Ada dua jalan ditawarkan Paus dalam memperbaiki ekologis. Pertama, dialog untuk komitmen masing-masing stakeholder dalam mengurangi dampak perubahan iklim.

Kedua, pendidikan yang berkaitan dengan perubahan perilaku. “Pendidikan  bukan hanya untuk anak-anak, untuk semua. Pendidikan sungguh-sungguh berbasiskan lingkungan hidup. Bisa formal maupun informal.”

Gereja Katolik Indonesia (GKI) berusaha membuat beberapa upaya pendidikan seperti pada 2013, membuat buku saku Keterlibatan Gereja Dalam Melestarikan Keutuhan Ciptaan, bekerjasama dengan Kementerian Lingkungan Hidup dan Kehutanan membuat buku pedoman hidup Katolik dalam melestarikan lingkungan hidup. Ada juga Forum Papua-Kalimantan, wadah bagi Gereja Katolik konsen lingkungan.
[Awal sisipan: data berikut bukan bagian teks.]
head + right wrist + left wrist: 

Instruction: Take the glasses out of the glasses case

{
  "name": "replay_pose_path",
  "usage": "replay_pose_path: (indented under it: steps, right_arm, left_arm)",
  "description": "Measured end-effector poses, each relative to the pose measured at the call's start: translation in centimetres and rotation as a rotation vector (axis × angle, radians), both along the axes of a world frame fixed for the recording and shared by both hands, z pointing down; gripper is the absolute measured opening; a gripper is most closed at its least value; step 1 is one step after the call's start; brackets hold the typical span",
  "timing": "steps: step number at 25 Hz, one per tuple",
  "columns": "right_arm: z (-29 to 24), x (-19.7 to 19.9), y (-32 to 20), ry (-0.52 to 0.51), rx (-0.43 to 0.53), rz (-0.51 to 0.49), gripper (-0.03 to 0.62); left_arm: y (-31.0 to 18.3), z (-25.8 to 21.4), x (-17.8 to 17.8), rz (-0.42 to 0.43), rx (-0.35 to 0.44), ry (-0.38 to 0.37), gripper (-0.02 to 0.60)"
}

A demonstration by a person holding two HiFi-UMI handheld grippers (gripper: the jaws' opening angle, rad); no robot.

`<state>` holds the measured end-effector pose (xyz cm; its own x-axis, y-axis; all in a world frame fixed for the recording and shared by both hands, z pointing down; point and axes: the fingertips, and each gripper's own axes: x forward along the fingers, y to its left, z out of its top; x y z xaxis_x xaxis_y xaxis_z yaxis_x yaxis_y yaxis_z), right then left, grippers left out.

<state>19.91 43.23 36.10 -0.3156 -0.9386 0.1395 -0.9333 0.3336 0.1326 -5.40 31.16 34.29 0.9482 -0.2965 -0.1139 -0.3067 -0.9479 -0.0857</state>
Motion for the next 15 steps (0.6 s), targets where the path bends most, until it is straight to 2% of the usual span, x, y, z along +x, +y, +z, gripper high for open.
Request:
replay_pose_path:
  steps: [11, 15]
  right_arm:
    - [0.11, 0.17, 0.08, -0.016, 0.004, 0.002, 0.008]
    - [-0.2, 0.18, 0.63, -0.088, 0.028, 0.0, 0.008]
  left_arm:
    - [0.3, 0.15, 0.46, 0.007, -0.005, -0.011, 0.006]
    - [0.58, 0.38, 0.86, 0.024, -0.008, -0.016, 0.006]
Utusan Khusus Presiden untuk Perubahan Iklim, Rachmat Witoelar mengatakan, perubahan iklim masalah dunia. Sekjen PBB Ban Ki Moon pernah menyebut, perubahan iklim adalah bencana paling besar di dunia.

Perubahan iklim, katanya, bukan hanya masalah ilmiah, politik dan ekonomi tetapi persoalan manusia. “Kalau tidak berhenti merusak lingkungan dan tetap serakah, perubahan iklim tak akan selesai.”

Dia berharap, para pemuka agama bisa bekerjasama menyentuh hati nurani umat agar tak serakah dan lebih mulia menjaga alam.  “Tidak hanya berdebat.”

Victor Rembeth, Thamrin School Reader on Environmental Ethics and Philosophy mengatakan,  agama harus menjadi potensi menghadirkan kebaikan banyak orang. “Semua agama bisa menjadi potensi mengambil kapasitas bagi kebaikan dunia.”

Menurut dia,  setiap agama bisa terus dialog untuk membuat kebaikan bersama. “Dibuat komitmen bersama masuk dalam internal antarumat beragama. Harusnya kita sudah siap dengan draf dimana pemerintah bisa mengakomodasi umat beragama untuk perubahan iklim,” katanya.

Kepala Sekolah Thamrin School Farhan Helmy mengatakan, Indonesia bisa memberikan cita rasa baru dalam melibatkan partisipasi multistakeholder untuk mengatasi isu perubahan iklim. “Yakni melalui pemberian ruang proporsional bagi pelaku agama.”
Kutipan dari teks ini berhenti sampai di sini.